I choose to be direct in my sharing because, why write another diplomatic and polite piece of work that is so sugar-coated that not only do we miss the point but also get “diabetes” as we fill ourselves with pleasantries that boost our ignorance, ego and anger. These are the three poisons that become the source of our suffering. Yes, we all suffer even if we are holding a Louis Vuitton. So, this is why we should allocate and invest resources into understanding some fundamentals to begin an empowering, engaging and fulfilling spiritual journey.
I believe a more constructive question to ask is, “Why not tap into the qualities of the mind?” The scriptures liken our mind to water and its eight qualities. If a Guru can be the bridge between you and the Three Jewels until you reach a level of spiritual awakening that enables you to reconnect directly, would it not be sensible to cross this bridge? The need to be practical is especially necessary when we are not following the footsteps of the Buddha who dedicated his life in search of the answers to alleviate suffering from sickness, old age and death.
Also, we get all caught up in this Guru conversation but should someone pose the question, “What exactly is a Guru?”, I believe most would fall silent almost immediately. Guru is short for ‘Guna Ruchi‘ which translates to ‘a collection of good qualities’. A Guru is not confined by gender, racial background or religious faith but distinguished by his or her consistent code of conduct and impact on the community and society. Who we regard as our Guru will be based on our observations and freedom of choice.

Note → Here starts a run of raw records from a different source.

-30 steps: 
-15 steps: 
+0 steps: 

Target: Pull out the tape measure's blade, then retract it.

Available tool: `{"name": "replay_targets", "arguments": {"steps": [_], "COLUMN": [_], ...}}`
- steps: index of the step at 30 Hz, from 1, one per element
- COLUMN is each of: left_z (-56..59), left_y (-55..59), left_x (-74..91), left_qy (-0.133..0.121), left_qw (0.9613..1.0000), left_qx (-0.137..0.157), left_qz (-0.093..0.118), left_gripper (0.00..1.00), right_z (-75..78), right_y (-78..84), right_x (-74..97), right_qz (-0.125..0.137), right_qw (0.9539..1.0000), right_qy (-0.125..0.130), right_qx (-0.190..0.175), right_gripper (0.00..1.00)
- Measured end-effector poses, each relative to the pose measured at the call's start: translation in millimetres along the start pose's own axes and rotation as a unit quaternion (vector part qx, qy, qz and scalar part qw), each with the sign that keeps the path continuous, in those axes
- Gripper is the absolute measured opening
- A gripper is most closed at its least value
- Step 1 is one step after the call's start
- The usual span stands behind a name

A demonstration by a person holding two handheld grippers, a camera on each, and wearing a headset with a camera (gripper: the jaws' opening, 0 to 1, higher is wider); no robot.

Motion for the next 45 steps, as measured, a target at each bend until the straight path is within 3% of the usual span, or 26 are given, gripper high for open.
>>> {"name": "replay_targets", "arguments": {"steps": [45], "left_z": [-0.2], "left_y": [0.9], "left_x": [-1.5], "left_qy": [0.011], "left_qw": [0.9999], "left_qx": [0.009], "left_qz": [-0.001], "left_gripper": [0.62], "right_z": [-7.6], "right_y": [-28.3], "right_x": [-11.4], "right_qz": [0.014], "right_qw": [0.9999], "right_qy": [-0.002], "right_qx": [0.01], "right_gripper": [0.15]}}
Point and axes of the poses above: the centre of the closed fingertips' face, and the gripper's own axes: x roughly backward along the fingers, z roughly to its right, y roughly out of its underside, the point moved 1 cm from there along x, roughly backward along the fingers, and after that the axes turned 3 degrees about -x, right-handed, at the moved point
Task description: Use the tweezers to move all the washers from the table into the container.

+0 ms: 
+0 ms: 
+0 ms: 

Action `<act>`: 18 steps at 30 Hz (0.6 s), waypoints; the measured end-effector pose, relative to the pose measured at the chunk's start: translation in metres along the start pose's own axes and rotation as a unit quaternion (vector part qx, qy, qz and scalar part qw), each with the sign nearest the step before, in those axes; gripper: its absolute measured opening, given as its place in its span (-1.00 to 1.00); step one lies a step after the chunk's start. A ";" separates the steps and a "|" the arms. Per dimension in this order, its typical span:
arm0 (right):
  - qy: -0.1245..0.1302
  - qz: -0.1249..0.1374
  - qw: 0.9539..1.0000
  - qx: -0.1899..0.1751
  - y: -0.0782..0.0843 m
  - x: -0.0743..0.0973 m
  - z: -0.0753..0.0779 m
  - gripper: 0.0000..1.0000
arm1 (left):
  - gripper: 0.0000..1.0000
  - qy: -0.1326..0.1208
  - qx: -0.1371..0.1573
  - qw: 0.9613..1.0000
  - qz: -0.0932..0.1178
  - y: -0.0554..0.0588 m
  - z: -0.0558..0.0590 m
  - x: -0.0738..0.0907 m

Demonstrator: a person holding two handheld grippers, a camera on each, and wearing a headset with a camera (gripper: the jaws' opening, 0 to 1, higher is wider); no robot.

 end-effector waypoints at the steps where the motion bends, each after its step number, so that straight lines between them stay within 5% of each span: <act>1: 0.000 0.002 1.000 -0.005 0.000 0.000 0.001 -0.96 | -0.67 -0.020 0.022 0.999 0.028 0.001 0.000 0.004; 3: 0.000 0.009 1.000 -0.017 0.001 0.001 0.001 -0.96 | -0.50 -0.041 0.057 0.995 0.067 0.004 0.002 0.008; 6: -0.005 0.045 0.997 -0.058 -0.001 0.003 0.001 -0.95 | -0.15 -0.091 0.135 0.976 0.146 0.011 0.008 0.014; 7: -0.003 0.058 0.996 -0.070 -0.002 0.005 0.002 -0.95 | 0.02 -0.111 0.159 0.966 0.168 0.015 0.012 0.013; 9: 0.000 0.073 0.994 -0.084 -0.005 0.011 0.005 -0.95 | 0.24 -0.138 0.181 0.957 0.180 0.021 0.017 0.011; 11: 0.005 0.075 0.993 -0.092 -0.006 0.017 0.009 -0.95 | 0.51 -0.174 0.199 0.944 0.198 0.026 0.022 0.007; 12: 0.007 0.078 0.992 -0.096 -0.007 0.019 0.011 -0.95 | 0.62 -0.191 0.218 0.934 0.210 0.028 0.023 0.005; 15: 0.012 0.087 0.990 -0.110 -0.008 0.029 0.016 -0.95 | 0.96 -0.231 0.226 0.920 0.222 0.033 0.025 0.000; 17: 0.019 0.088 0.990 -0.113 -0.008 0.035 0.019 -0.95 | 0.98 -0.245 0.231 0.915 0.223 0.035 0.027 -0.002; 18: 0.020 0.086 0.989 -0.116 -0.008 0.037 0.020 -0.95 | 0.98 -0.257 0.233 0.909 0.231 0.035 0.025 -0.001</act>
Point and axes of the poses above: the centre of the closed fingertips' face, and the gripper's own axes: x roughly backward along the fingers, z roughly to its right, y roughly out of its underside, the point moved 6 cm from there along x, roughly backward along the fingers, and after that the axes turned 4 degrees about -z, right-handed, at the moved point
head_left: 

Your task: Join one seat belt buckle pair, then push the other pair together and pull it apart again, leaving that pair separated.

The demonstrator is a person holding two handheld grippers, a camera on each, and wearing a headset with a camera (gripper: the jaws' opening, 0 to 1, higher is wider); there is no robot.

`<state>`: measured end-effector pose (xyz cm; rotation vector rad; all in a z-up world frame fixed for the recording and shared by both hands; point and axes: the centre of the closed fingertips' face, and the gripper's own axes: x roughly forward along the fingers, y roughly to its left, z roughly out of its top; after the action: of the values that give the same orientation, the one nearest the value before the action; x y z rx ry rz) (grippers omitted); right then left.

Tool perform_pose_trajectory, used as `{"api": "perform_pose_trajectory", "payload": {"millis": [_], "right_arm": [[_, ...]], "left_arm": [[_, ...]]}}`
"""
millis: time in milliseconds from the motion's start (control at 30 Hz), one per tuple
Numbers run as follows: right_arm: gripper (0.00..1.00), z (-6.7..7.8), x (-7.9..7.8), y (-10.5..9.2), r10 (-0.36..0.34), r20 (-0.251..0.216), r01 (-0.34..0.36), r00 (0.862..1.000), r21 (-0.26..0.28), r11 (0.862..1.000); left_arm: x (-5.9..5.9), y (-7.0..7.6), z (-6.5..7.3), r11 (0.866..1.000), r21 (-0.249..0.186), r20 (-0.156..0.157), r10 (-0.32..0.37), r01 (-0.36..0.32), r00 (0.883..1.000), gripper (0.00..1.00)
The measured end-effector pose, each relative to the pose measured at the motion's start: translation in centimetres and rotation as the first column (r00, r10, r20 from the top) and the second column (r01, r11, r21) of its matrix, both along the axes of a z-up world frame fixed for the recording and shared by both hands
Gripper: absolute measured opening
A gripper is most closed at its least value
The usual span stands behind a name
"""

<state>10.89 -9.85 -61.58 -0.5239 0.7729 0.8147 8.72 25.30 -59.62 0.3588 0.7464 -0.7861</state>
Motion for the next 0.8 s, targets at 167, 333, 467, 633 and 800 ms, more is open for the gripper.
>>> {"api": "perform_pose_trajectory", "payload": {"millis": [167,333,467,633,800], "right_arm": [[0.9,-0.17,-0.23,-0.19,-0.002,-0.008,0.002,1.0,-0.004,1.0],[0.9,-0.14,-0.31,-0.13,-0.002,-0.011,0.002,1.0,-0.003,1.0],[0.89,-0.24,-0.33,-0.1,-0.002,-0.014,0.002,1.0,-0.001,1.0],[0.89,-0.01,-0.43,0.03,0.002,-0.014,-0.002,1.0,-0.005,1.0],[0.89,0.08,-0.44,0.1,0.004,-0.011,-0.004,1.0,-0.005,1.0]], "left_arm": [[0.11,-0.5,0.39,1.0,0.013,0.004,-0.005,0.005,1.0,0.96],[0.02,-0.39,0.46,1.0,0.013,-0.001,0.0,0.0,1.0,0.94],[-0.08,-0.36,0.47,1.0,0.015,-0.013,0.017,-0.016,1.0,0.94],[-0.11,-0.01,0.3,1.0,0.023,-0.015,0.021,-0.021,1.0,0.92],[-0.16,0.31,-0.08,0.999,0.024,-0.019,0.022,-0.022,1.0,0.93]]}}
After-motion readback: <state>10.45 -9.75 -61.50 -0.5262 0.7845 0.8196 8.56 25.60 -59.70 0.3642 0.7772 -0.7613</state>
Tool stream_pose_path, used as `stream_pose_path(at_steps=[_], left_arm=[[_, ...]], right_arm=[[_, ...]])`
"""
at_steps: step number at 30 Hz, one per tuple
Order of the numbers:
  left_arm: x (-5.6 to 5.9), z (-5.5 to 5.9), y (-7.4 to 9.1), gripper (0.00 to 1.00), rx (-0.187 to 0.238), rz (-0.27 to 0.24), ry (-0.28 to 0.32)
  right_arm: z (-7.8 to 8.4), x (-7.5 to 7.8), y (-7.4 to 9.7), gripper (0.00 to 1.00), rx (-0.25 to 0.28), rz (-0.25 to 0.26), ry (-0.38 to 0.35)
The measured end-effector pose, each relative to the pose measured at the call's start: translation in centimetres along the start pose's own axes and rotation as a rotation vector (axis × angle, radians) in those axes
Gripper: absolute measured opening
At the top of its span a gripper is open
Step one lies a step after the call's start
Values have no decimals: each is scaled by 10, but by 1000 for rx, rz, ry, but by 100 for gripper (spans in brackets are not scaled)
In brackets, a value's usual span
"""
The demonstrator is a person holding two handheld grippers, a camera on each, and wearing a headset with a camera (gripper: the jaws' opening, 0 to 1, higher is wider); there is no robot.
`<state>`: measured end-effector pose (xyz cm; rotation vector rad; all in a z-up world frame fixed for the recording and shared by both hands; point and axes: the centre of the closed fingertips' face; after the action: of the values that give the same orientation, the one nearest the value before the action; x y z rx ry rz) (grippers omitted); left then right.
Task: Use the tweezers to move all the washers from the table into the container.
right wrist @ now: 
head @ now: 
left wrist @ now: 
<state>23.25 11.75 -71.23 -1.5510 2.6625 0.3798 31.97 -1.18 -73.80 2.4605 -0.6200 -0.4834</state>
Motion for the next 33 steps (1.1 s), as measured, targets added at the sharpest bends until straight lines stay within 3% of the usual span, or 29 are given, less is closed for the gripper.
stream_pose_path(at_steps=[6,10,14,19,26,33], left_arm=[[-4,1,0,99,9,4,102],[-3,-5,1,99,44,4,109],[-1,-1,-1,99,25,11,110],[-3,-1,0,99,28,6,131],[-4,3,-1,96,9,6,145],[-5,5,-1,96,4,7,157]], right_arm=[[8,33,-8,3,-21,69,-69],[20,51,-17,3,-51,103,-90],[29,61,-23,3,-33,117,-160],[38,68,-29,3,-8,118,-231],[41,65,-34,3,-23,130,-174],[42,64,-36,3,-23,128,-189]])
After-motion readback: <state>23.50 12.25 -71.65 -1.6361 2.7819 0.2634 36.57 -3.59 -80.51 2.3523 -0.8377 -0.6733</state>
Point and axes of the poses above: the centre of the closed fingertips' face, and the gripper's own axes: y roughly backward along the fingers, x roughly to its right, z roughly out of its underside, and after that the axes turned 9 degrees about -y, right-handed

‘Syndrome’ is a word which generally refers to a condition or disorder that “happens to you”. It is an invisible trap that limits us to a type of conduct that we believe benefits us, and then it becomes something we need and soon it is something we cannot live without. An addiction. A typical Malaysian syndrome is the “Maid Syndrome”, where we are conditioned from young to depend on maids for our meals, our laundry, our housekeeping, our groceries… and the list continues. Most interestingly, I consistently hear households with maids complain endlessly about their helpers to no avail and with no solution in the foreseeable future. Months later, they are still complaining about their helpers but they simply cannot live without them. This is a syndrome that nobody seems to challenge or question.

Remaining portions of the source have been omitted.